Lockdown learning according to children
The coronavirus pandemic has had an unprecedented impact on the lives of everyone. For children in particular, education and socialising is key and throughout this time both have been disrupted. Although the third national lockdown was only introduced on the 5th January, resulting in school closures, these changes follow 10 months of disruption bought about by the pandemic. Currently, about 14% of pupils in England are receiving in-person teaching; these include children of key workers and the most vulnerable pupils, whilst other pupils are learning remotely at home.

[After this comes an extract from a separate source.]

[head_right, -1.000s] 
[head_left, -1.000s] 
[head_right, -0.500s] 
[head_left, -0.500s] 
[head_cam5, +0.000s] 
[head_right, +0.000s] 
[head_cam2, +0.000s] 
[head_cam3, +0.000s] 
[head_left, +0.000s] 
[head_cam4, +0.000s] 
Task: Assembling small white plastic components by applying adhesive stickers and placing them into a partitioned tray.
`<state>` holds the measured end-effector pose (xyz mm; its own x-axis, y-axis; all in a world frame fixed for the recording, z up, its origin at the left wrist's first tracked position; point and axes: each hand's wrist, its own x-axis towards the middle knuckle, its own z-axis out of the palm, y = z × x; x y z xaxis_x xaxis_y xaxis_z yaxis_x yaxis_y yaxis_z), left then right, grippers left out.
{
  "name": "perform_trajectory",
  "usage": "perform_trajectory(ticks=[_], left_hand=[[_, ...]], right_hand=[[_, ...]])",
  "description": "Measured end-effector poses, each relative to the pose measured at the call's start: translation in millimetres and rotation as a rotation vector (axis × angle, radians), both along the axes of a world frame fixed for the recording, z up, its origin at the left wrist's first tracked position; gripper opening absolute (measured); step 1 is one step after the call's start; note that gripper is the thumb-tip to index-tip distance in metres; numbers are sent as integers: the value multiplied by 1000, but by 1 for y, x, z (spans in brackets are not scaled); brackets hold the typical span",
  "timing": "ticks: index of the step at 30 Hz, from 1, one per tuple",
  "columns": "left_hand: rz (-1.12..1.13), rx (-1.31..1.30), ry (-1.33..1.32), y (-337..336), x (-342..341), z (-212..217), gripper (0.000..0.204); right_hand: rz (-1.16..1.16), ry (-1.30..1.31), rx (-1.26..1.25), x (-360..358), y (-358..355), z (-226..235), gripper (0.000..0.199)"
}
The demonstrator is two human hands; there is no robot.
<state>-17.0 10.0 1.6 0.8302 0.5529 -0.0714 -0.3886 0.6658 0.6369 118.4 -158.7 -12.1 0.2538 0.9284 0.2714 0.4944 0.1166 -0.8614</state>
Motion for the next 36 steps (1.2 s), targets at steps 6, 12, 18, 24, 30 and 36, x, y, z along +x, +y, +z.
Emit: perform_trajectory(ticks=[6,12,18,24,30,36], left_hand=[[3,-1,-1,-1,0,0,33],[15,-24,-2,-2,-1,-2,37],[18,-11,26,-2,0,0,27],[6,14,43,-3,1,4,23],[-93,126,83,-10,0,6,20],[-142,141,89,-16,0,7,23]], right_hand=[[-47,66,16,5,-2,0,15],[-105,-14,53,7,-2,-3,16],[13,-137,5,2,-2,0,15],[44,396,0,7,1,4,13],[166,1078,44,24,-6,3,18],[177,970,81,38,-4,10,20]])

Ofsted have warned that many children are struggling to stay focused on their studies, particularly in this current lockdown, with home learning being stated as 'a poor replacement for normal classroom practice'. Research has shown that children learning remotely are not doing as much schoolwork as they would in regular term time. It has also shown the disruption being caused to children’s learning throughout the pandemic: nearly half of parents who took part in the Ofsted survey were struggling to keep children focused, and almost two-thirds of parents of pupils with special educational needs said their children were disengaged from remote learning. Chief inspector Amanda Spielman has stated “While remote education will help to mitigate the learning lost when children are out of the classroom, it's clear that pupils' motivation and engagement remains an issue. This, along with the pressure remote learning places on teachers and parents, is proving a real barrier to children's learning and development”.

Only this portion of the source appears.